Histogram

Updated on Apr 24, 2026

A Histogram samples observations and counts them in configurable buckets. Use it when you want to track distributions — request latency, response sizes — and need to calculate quantiles (p50, p95, p99) in your queries.

from prometheus_client import Histogram
h = Histogram('request_latency_seconds', 'Description of histogram')
h.observe(4.7)    # Observe 4.7 (seconds in this case)

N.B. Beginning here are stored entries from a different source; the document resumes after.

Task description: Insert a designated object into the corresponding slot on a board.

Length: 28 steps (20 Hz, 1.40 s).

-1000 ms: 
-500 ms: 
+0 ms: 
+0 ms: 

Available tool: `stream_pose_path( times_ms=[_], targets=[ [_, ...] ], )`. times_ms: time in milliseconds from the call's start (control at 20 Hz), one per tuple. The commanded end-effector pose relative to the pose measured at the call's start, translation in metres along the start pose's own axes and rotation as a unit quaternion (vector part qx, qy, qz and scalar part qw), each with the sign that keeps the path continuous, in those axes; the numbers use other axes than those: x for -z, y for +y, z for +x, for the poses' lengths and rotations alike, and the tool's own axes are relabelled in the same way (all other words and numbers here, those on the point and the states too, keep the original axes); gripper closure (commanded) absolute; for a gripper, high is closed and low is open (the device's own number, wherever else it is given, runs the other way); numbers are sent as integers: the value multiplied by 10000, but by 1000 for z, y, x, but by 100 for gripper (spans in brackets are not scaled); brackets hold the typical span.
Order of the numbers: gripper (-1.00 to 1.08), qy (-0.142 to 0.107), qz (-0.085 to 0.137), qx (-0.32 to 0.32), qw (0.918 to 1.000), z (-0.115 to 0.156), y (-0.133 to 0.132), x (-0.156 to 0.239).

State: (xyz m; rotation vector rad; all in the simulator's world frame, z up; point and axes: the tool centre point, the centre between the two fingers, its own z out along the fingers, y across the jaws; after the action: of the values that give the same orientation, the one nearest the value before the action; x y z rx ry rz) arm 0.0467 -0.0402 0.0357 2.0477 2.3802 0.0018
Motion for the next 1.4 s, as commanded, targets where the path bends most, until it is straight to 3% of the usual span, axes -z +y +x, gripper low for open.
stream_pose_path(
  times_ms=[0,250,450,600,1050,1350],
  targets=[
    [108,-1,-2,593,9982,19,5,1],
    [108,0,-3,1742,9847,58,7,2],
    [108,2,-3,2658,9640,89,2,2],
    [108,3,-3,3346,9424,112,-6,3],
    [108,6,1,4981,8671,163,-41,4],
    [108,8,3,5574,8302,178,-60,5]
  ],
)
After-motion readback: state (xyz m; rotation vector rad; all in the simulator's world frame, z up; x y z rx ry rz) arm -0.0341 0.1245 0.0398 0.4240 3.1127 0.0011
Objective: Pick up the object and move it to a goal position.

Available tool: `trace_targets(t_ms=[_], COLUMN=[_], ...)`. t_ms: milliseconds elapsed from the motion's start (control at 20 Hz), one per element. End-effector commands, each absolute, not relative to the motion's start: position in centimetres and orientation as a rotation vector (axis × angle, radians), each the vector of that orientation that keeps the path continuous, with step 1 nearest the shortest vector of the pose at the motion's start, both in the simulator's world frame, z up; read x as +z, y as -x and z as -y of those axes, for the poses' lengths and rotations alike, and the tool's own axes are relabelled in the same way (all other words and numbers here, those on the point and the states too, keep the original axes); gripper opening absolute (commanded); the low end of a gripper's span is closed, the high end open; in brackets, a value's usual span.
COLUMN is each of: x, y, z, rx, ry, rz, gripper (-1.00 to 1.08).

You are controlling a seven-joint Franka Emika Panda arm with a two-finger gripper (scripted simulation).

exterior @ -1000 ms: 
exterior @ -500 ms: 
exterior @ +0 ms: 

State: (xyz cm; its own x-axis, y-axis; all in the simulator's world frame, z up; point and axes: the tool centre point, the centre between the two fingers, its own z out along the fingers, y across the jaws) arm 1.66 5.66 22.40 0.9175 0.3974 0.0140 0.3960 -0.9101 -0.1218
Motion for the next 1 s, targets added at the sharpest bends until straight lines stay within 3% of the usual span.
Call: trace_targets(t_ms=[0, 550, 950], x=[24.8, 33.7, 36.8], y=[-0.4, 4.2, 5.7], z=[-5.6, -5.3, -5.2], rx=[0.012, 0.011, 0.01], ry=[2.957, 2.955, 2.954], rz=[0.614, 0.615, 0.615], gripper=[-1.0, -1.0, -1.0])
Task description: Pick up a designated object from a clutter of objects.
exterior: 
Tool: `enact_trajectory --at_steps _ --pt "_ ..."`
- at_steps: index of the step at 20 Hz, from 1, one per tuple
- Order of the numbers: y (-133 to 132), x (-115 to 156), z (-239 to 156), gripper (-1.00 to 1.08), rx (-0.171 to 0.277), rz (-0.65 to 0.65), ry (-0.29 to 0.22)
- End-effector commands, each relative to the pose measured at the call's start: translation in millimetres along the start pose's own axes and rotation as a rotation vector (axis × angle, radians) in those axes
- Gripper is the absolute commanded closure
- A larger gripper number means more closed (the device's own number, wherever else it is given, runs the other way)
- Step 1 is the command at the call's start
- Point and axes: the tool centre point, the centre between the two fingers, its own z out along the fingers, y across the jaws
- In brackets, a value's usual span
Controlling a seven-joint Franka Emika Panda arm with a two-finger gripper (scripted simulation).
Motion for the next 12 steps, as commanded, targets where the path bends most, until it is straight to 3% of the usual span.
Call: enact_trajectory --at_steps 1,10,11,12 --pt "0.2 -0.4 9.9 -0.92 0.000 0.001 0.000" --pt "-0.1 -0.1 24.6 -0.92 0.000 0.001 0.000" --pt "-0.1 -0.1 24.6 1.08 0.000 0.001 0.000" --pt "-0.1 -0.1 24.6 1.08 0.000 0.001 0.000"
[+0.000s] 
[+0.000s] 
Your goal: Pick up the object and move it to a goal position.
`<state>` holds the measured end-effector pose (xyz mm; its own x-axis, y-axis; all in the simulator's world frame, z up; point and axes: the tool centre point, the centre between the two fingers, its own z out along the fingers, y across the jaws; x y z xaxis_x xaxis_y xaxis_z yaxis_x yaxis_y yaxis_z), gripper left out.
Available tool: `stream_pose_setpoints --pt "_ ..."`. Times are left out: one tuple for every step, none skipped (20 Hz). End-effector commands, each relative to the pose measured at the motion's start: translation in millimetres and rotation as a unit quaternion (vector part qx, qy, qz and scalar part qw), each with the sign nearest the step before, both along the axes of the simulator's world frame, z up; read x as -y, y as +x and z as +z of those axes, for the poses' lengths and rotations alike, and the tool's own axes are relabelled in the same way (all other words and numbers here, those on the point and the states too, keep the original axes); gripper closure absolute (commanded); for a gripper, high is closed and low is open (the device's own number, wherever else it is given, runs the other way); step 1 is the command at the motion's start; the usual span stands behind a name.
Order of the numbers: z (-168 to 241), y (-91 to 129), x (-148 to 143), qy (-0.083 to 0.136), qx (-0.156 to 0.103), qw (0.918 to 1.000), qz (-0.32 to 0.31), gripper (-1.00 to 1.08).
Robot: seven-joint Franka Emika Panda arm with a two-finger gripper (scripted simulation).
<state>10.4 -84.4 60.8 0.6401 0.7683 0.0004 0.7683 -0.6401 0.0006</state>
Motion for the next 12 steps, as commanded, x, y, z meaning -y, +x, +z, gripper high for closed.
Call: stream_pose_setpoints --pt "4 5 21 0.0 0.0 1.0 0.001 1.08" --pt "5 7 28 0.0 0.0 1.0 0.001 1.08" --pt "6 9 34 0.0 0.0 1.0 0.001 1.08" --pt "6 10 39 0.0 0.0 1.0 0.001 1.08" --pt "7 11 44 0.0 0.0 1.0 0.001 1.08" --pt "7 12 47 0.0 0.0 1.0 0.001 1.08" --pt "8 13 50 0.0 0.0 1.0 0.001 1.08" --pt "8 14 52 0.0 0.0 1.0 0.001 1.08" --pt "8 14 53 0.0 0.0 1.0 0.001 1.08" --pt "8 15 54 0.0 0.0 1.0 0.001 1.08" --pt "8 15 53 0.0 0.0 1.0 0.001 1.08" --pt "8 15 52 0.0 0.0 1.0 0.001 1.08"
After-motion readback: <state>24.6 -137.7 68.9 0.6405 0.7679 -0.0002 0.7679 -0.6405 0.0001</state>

A Histogram exposes three time series per metric:

<name>_bucket{le="<bound>"} — count of observations with value ≤ le (cumulative)
<name>_sum — sum of all observed values
<name>_count — total number of observations

Constructor

Histogram(name, documentation, labelnames=(), namespace='', subsystem='', unit='', registry=REGISTRY, buckets=DEFAULT_BUCKETS)

Parameter	Type	Default	Description
`name`	`str`	required	Metric name.
`documentation`	`str`	required	Help text shown in the `/metrics` output and Prometheus UI.
`labelnames`	`Iterable[str]`	`()`	Names of labels for this metric. See Labels. Note: `le` is reserved and cannot be used as a label name.
`namespace`	`str`	`''`	Optional prefix.
`subsystem`	`str`	`''`	Optional middle component.
`unit`	`str`	`''`	Optional unit suffix appended to the metric name.
`registry`	`CollectorRegistry`	`REGISTRY`	Registry to register with. Pass `None` to skip registration, which is useful in tests where you create metrics without wanting them in the global registry.
`buckets`	`Sequence[float]`	`DEFAULT_BUCKETS`	Upper bounds of the histogram buckets. Must be in ascending order. `+Inf` is always appended automatically.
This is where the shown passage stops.